### [Goal of the exercise]
Starting from the first line below, repeat the data exactly through to the last.

[Provided data Boundary: Start]

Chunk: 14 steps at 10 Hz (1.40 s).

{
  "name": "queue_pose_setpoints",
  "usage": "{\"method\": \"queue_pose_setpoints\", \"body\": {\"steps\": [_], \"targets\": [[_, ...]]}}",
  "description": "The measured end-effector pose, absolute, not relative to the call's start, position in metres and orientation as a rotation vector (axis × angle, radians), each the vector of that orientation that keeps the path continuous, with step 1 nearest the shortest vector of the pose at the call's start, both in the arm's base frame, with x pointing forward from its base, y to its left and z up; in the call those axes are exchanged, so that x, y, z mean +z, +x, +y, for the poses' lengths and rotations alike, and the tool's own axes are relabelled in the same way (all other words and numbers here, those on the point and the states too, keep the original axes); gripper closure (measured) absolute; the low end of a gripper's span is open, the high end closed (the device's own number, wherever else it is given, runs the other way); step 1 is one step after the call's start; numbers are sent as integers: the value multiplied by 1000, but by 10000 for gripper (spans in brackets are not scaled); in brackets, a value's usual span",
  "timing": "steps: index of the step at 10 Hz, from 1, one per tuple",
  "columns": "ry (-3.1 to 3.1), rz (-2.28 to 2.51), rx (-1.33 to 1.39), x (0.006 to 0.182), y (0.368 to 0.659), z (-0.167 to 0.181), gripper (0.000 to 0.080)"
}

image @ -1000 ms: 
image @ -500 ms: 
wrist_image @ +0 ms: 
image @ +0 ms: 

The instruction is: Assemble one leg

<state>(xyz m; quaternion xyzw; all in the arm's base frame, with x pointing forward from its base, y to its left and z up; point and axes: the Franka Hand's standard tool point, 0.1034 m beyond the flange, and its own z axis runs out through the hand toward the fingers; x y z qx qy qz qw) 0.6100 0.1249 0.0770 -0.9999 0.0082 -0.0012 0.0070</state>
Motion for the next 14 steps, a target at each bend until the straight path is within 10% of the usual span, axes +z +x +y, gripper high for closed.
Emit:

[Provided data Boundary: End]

### [Exercise solution]
Chunk: 14 steps at 10 Hz (1.40 s).

{
  "name": "queue_pose_setpoints",
  "usage": "{\"method\": \"queue_pose_setpoints\", \"body\": {\"steps\": [_], \"targets\": [[_, ...]]}}",
  "description": "The measured end-effector pose, absolute, not relative to the call's start, position in metres and orientation as a rotation vector (axis × angle, radians), each the vector of that orientation that keeps the path continuous, with step 1 nearest the shortest vector of the pose at the call's start, both in the arm's base frame, with x pointing forward from its base, y to its left and z up; in the call those axes are exchanged, so that x, y, z mean +z, +x, +y, for the poses' lengths and rotations alike, and the tool's own axes are relabelled in the same way (all other words and numbers here, those on the point and the states too, keep the original axes); gripper closure (measured) absolute; the low end of a gripper's span is open, the high end closed (the device's own number, wherever else it is given, runs the other way); step 1 is one step after the call's start; numbers are sent as integers: the value multiplied by 1000, but by 10000 for gripper (spans in brackets are not scaled); in brackets, a value's usual span",
  "timing": "steps: index of the step at 10 Hz, from 1, one per tuple",
  "columns": "ry (-3.1 to 3.1), rz (-2.28 to 2.51), rx (-1.33 to 1.39), x (0.006 to 0.182), y (0.368 to 0.659), z (-0.167 to 0.181), gripper (0.000 to 0.080)"
}

image @ -1000 ms: 
image @ -500 ms: 
wrist_image @ +0 ms: 
image @ +0 ms: 

The instruction is: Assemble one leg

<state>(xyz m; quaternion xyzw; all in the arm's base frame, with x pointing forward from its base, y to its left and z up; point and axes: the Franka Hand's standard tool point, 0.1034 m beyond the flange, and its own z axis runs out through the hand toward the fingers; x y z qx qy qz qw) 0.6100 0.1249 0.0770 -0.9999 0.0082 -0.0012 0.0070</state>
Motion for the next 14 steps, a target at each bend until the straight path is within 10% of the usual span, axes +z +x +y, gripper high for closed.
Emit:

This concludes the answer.